As a young Mexican in a society heavily influenced by the Catholic Church, Valeria convinced herself that happiness lies in what society defines as a traditional, heteronormative relationship with a husband and child. But this dream turns into a nightmare as Valeria feels her personality is splitting. This feeling is also reflected in the images of the film, where Valeria is reflected and fragmented in mirrors, windows and water.

The film is based on the legend of an old woman who digs up bones in the desert and builds a skeleton very slowly.

“And then, when she’s all set, she creates a fire ritual that gives life to that creature and frees it,” Servera explained. “The legend is far from what the film is, but what I really wanted to keep is its core, which is about how to go through a difficult process, to find pieces deep inside ourselves that sometimes we don’t want to look at. … And I feel that once we do that, it will be painful, but then you will be free in many other ways.

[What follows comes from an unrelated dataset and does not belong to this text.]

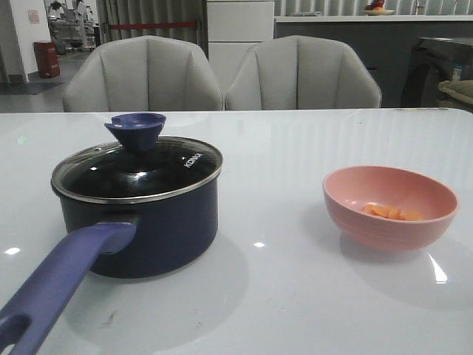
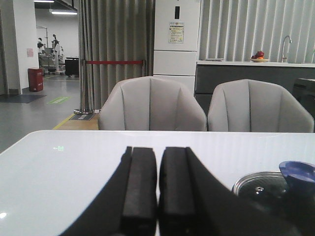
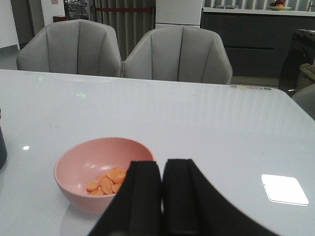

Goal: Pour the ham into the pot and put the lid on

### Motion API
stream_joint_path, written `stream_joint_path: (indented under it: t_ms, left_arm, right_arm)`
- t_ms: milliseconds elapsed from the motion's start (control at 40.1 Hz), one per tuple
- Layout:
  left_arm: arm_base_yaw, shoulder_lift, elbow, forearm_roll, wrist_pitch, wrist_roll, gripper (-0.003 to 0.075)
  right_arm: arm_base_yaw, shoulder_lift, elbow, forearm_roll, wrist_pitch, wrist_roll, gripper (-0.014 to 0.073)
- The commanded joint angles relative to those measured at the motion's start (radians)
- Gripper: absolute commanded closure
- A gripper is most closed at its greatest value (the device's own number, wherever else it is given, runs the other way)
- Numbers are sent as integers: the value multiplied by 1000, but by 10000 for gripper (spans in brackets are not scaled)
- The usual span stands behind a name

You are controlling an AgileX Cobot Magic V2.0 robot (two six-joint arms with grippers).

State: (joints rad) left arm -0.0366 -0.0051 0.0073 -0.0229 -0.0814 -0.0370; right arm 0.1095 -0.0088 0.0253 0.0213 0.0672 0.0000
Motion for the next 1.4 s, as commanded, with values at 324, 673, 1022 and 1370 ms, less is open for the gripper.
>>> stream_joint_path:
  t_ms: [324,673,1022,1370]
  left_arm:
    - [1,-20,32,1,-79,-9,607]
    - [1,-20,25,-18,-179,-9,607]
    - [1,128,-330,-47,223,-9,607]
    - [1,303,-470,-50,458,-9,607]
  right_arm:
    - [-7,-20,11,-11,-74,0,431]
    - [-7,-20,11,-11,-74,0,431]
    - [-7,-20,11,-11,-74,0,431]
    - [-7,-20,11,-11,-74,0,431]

So I thought it was a great story to build a horror movie on.”

This legend also motivates the eerie sights and sounds that drive the film. Valeria imagines and feels her bones crack and break, and images of broken bodies haunt her. All of this lends the film a unique and spectacularly disturbing style that offers us a glimpse into how society can try to force people to play limiting roles.

“Wesera: The Bone Woman” will be screened on Sunday, the closing day of the festival, and Cervera and three actresses will be there to introduce the film and answer questions from the audience.

“I enjoy programming a lot of amazing films on the last day,” Esparza said. “I want people to feel like they left the festival watching some amazing content.”